Rumble in the Pilbara eagerly awaited as drilling gets underway
Mining
Mining
Rumble’s drilling program is eagerly awaited following work by renowned geologist Brett Keillor, writes Barry FitzGerald in his weekly Garimpeiro column
Boxing legends Cassius Clay and Sugar Ramos are lending their names to the hunt by Rumble Resources for base and precious metals at its soon-to-be-drilled Braeside project in Western Australia’s east Pilbara region.
The drilling program is eagerly awaited because the initial ten targets to be tested have been worked up to drill status by celebrated structural and project generation geologist Brett Keillor.
After long stints at Resolute Mining (ASX:RSG) and Independence Group (ASX:IGO) — two successful miners which owe their early success to exploration discoveries — Keillor joined the Rumble board as technical director last November.
From that time on Rumble (ASX:RTR) set about reviewing more than 200 exploration projects to find a potential company-maker. In March this year Rumble settled on the 1000 sq km Braeside project area which includes the historic Ragged Hills lead mine.
Since then Keillor has overseen a four-stage, modern-day exploration program employing an array of techniques to zero in on targets for the fifth stage of the proving program — testing with the drill bit.
The ten targets to be tested will not be the end of the story. They are the highest ranked in Rumble’s first pass assessment.
But many more have been identified. So many in fact that for nomenclature purposes, Rumble decided it had better find a long list of related names to draw on.
Naming after boxing greats was the solution, perhaps with the 1974 “Rumble in the Jungle” stoush between Muhammad Ali (formerly Cassius Clay) and George Foreman in the Congo as the creative stimulant.
Ahead of the drilling program kick-off, Rumble shares have been on the move. They have doubled in the last two months to 8c, valuing the company at $23.5 million (fully diluted).
Some of the increase can be attributed to the Braeside project area also hosting the Witwatersrand-style of conglomerates from which Canada’s Novo Resources and its Australian partner Artemis Resources (ASX:ARV) have been plucking melon seed sized gold nuggets in the western Pilbara region, triggering a modern day rush.
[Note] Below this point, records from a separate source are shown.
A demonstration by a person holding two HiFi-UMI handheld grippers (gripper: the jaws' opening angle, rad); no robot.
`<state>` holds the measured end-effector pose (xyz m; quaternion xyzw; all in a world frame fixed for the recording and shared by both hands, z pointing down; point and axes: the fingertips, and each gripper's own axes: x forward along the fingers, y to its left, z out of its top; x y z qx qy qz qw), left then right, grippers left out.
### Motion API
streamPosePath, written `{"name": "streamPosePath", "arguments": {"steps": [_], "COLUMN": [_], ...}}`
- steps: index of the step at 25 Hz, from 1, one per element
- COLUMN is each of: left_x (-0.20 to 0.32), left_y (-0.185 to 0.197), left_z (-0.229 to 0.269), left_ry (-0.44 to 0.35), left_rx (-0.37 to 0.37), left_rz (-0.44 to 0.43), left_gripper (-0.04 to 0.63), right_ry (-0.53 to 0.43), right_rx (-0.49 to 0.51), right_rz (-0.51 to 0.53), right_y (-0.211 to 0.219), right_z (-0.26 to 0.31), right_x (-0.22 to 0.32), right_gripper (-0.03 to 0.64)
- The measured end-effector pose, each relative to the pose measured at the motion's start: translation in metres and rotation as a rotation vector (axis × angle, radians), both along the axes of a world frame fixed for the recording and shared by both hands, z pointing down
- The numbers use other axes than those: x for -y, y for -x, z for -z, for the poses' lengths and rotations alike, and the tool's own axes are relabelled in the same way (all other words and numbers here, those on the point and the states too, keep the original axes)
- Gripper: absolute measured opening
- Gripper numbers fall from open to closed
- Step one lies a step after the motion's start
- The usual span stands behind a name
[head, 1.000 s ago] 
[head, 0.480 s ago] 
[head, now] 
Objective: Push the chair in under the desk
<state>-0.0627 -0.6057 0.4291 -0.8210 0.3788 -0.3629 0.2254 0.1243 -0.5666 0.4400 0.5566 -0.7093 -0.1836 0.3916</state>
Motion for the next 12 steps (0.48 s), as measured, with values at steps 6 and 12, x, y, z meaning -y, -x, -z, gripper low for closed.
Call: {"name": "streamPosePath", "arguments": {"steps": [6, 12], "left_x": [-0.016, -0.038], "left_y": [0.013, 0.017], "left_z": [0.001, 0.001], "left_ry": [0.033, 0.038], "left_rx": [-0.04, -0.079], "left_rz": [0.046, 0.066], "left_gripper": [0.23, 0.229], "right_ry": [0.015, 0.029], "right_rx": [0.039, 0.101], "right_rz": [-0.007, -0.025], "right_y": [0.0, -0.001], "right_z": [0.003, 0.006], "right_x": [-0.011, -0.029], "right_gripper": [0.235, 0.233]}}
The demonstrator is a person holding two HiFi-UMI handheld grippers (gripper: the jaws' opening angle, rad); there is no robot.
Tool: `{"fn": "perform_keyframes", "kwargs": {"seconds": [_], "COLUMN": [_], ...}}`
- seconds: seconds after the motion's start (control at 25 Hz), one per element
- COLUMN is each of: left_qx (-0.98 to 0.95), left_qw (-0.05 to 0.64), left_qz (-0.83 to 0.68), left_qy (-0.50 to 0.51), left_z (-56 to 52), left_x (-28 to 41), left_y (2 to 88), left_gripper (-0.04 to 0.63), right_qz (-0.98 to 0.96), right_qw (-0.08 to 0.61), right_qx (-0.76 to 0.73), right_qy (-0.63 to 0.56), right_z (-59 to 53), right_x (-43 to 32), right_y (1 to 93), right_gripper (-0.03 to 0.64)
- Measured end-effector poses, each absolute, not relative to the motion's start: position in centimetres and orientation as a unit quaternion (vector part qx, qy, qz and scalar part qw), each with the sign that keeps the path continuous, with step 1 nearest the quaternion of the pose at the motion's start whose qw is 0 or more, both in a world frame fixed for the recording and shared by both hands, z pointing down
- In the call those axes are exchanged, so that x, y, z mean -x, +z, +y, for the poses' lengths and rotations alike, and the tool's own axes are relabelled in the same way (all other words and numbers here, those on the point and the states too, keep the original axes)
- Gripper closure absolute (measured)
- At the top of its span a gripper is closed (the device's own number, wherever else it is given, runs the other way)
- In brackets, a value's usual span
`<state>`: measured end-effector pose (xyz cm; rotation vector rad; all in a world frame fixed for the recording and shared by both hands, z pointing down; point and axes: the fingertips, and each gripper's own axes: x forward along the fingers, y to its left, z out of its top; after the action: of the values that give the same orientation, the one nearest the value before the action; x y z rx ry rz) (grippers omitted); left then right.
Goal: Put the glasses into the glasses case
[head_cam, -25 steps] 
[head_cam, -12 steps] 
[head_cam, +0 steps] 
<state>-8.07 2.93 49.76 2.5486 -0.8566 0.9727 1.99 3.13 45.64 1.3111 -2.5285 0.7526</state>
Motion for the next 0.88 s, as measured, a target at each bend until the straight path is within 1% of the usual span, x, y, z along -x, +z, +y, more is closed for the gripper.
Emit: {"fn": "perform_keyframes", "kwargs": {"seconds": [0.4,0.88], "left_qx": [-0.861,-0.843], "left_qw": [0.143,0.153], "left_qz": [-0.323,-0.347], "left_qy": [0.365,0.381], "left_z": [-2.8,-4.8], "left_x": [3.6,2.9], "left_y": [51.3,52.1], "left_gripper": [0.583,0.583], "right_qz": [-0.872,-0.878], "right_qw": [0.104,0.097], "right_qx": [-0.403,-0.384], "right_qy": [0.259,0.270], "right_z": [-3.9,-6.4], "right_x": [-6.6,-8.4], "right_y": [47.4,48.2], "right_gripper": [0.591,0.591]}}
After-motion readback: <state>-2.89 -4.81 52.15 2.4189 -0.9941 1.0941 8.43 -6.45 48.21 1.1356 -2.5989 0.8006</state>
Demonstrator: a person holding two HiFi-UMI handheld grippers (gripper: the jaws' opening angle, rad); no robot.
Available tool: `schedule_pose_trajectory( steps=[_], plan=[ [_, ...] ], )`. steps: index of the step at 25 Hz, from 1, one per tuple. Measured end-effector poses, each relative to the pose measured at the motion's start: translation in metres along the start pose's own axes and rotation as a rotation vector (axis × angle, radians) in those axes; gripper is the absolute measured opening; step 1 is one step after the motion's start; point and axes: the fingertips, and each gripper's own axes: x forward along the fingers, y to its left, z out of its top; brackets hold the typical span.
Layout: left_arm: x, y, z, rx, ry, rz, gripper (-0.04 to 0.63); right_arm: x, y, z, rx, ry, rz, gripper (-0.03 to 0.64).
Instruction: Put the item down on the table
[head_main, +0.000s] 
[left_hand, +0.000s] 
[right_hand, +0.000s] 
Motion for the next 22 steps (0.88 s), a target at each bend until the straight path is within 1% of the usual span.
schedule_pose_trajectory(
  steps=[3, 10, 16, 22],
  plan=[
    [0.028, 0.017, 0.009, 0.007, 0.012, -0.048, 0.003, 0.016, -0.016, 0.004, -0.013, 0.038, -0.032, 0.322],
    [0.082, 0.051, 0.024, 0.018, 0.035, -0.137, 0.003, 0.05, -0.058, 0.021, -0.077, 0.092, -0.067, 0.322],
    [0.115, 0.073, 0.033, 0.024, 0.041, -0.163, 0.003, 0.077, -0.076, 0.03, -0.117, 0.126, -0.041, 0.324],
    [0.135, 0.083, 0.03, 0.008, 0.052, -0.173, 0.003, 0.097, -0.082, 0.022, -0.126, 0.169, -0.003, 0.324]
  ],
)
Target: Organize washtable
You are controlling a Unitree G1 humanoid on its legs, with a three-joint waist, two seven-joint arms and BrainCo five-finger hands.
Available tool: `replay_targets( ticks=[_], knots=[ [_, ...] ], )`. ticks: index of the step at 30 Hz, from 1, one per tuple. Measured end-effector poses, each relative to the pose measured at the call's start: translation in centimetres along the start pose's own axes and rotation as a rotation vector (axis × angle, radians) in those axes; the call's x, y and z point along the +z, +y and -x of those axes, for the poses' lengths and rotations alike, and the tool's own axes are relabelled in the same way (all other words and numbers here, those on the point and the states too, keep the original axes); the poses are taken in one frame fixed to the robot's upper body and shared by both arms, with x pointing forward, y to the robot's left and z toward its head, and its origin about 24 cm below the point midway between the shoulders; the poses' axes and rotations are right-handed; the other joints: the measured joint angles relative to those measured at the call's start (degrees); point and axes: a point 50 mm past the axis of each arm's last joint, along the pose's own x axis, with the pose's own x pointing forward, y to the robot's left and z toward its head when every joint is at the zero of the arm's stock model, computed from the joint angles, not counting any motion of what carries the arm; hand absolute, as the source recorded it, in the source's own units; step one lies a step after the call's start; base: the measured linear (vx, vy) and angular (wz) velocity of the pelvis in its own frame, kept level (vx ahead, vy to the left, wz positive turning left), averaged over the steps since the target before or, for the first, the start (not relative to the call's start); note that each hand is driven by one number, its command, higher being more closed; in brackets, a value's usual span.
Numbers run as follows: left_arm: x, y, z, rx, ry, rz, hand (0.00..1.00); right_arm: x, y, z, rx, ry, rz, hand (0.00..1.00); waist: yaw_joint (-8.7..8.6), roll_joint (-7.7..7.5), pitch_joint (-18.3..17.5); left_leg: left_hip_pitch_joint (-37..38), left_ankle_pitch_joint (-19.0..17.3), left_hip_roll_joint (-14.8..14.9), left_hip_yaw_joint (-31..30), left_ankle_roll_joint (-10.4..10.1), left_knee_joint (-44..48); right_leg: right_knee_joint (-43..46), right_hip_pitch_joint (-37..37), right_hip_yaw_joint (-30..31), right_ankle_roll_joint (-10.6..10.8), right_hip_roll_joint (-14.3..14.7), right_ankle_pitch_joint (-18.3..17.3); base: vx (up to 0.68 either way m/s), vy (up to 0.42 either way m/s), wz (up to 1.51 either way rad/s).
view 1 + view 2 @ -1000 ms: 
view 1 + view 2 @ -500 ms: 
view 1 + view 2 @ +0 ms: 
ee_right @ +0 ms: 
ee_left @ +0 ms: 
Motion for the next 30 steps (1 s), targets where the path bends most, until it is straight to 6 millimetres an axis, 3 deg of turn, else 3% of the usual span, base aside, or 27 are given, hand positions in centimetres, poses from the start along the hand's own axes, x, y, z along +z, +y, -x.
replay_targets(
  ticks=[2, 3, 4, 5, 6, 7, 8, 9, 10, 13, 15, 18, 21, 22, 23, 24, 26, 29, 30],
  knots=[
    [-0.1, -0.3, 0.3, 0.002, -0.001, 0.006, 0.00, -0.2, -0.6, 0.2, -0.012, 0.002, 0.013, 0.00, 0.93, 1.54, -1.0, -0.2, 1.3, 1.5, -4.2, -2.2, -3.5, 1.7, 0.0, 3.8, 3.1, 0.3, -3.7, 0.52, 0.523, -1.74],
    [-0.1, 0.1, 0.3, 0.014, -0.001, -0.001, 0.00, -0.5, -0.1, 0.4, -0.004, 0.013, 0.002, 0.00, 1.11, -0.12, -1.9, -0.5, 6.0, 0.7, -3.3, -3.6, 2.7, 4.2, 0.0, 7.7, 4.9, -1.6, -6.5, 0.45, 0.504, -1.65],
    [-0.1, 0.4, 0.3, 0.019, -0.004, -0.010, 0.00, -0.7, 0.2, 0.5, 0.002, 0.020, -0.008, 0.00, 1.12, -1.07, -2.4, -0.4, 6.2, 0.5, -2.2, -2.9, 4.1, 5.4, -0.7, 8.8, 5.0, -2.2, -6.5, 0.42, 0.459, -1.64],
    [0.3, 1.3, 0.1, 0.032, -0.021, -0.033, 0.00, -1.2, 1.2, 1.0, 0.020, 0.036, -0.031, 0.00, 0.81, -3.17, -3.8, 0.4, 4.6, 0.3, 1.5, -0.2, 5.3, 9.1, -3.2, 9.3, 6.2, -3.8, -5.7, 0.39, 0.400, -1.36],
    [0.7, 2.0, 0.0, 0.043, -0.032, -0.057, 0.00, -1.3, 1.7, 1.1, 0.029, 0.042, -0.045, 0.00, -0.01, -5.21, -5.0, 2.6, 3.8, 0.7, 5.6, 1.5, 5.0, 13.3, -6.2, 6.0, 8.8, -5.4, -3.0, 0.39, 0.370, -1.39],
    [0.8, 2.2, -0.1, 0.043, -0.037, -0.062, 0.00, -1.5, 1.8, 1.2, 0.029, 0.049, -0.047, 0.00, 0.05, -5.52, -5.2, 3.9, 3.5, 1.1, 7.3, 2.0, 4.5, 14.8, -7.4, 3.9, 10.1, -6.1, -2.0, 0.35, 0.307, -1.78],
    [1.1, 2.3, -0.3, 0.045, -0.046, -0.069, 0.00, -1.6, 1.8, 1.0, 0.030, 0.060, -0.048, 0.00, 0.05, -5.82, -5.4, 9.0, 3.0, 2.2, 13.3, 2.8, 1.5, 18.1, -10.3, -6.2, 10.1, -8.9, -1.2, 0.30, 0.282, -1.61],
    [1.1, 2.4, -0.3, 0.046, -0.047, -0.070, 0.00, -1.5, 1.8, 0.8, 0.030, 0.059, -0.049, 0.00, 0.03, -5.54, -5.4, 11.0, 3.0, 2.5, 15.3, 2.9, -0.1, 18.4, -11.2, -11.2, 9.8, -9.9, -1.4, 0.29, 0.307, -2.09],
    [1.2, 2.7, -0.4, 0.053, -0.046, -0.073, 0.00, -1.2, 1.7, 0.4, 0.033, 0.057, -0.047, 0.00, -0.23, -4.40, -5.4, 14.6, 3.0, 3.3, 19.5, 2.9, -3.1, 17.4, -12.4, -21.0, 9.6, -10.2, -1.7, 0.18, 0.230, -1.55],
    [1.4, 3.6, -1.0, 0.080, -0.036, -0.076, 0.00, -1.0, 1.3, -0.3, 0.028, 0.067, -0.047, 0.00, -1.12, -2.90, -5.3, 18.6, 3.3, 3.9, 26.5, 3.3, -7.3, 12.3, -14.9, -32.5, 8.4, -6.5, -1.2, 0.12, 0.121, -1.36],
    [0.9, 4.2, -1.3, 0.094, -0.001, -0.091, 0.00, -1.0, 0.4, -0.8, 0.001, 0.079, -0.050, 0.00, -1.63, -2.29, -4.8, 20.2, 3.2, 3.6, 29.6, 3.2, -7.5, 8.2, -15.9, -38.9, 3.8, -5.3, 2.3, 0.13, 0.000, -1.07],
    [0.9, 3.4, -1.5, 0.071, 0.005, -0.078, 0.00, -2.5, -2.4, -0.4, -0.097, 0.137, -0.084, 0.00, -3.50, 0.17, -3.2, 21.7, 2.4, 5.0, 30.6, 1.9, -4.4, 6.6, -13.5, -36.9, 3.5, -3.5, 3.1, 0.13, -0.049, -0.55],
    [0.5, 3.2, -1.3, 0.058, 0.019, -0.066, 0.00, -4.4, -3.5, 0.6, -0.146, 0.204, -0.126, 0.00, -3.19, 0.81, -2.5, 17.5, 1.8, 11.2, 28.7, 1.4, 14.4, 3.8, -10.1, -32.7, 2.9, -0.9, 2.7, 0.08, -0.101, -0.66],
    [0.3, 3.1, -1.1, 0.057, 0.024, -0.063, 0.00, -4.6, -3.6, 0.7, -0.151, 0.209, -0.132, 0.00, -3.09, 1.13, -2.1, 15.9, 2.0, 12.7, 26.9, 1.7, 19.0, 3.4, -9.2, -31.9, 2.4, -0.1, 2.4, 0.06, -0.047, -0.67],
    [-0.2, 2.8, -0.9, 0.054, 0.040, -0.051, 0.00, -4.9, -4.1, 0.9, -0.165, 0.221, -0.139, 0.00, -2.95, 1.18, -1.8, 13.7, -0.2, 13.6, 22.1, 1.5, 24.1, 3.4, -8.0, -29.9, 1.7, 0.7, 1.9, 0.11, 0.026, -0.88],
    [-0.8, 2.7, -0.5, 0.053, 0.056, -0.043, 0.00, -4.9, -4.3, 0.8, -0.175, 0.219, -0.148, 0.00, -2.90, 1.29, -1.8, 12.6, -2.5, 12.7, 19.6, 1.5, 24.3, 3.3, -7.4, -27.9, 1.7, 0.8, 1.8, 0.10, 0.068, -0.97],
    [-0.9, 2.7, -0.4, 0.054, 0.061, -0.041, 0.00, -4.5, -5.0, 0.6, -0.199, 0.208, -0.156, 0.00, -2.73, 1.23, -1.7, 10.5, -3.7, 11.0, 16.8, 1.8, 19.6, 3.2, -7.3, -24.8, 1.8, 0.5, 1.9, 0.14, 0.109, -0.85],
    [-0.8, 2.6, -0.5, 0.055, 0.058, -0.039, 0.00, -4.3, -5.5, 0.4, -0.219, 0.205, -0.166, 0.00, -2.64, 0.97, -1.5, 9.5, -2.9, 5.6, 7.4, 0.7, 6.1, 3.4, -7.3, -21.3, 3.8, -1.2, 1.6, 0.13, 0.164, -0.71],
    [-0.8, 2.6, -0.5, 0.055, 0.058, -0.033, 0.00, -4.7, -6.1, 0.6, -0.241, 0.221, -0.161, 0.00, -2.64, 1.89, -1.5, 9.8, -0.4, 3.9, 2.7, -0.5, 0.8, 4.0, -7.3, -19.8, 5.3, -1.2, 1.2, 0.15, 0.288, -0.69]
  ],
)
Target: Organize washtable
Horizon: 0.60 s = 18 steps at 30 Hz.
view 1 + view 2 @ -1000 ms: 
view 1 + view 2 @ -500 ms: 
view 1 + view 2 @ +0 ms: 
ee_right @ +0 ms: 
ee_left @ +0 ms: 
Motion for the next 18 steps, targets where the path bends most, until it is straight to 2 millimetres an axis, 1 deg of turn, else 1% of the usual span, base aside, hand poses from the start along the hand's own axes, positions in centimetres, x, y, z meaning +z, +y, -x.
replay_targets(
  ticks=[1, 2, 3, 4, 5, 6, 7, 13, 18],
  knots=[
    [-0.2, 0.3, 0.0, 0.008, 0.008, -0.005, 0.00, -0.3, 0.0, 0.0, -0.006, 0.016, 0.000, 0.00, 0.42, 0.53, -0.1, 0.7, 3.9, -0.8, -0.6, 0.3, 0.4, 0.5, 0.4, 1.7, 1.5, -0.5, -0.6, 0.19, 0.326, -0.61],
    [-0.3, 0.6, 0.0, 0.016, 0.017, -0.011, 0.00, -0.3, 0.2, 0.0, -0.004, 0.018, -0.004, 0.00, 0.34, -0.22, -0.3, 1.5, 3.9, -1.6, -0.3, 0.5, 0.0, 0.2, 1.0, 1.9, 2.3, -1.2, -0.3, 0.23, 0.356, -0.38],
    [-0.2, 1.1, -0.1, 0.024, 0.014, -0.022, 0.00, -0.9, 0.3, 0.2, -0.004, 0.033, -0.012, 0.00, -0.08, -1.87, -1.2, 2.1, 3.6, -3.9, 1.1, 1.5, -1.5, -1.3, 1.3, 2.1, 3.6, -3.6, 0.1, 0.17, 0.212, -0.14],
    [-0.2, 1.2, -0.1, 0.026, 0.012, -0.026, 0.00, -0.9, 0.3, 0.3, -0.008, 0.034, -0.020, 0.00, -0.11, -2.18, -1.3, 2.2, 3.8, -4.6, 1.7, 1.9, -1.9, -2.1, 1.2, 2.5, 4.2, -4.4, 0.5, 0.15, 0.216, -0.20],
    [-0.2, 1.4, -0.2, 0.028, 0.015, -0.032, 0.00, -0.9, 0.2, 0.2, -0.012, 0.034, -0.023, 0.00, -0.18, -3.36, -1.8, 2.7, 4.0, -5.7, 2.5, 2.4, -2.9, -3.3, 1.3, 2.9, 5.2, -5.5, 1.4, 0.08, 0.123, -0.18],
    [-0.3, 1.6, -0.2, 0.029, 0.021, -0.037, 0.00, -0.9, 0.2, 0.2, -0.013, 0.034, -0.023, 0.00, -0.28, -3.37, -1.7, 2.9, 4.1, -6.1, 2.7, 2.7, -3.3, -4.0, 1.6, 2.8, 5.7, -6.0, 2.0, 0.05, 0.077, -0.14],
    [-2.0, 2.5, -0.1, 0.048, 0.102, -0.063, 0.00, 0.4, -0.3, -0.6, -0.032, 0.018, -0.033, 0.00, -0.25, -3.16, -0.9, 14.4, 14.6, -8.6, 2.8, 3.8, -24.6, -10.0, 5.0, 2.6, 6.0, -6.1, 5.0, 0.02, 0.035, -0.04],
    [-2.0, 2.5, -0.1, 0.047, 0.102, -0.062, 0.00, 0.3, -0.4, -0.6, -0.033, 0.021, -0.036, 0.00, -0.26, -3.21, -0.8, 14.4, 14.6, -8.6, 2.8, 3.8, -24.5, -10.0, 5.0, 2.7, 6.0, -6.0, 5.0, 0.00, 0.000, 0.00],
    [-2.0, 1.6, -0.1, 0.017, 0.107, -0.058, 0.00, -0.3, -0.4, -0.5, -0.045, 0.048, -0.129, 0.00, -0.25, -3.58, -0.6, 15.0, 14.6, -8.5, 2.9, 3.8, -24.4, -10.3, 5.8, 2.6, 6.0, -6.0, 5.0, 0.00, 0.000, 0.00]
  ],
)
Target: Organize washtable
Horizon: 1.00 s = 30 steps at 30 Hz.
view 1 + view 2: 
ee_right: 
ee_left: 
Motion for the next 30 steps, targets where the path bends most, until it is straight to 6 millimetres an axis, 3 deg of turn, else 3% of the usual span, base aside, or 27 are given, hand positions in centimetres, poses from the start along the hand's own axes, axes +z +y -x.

But the conglomerate nugget potential of Braeside is not a focus for Rumble at the moment.
That should come as no surprise given the imminent drilling program for high-grade zinc-lead-silver-copper deposits at Braeside along its extensive stretch of prospective rocks.
Rumble reckons it could be on to a porphyry-related volcanogenic massive sulphide system at Braeside. It uses the pipe-like cluster of base metal deposits found at the Elura mine at Cobar in NSW as an example.
Elura’s cluster of six pipes only had diameters of 30m to 120m. But because of their depth they came with a pre-mining resource of 50 million tonnes grading 8.8 per cent zinc and 5.6 per cent lead, with silver and copper credits.
Rumble won’t need to find six mineralised pipes for Braeside to become a game-changer for the company, given its modest market capitalisation.
One or two pipes carrying 5 million tonnes each would do the trick, particularly if the high-grade nature of the outcropping mineralisation encountered at a multitude of locations is confirmed at depth.
Rumble is fully-funded for the coming drill program after pulling in $1 million from a placement of shares at 3c each in June.
The farm-out of a 70 per cent interest in its Fraser Range ground in WA to Independence — Keillor’s old firm and owner of the world class Nova nickel-copper-cobalt mine in the same region — has also reduced the company’s funding requirements.
Independence can earn the stake by spending $1.5 million on exploration over three years.
Apart from being free-carried until the pre-feasibility study stage to a development of any discovery, Rumble gains the benefit of Independence’s exploration expertise in the Fraser Range.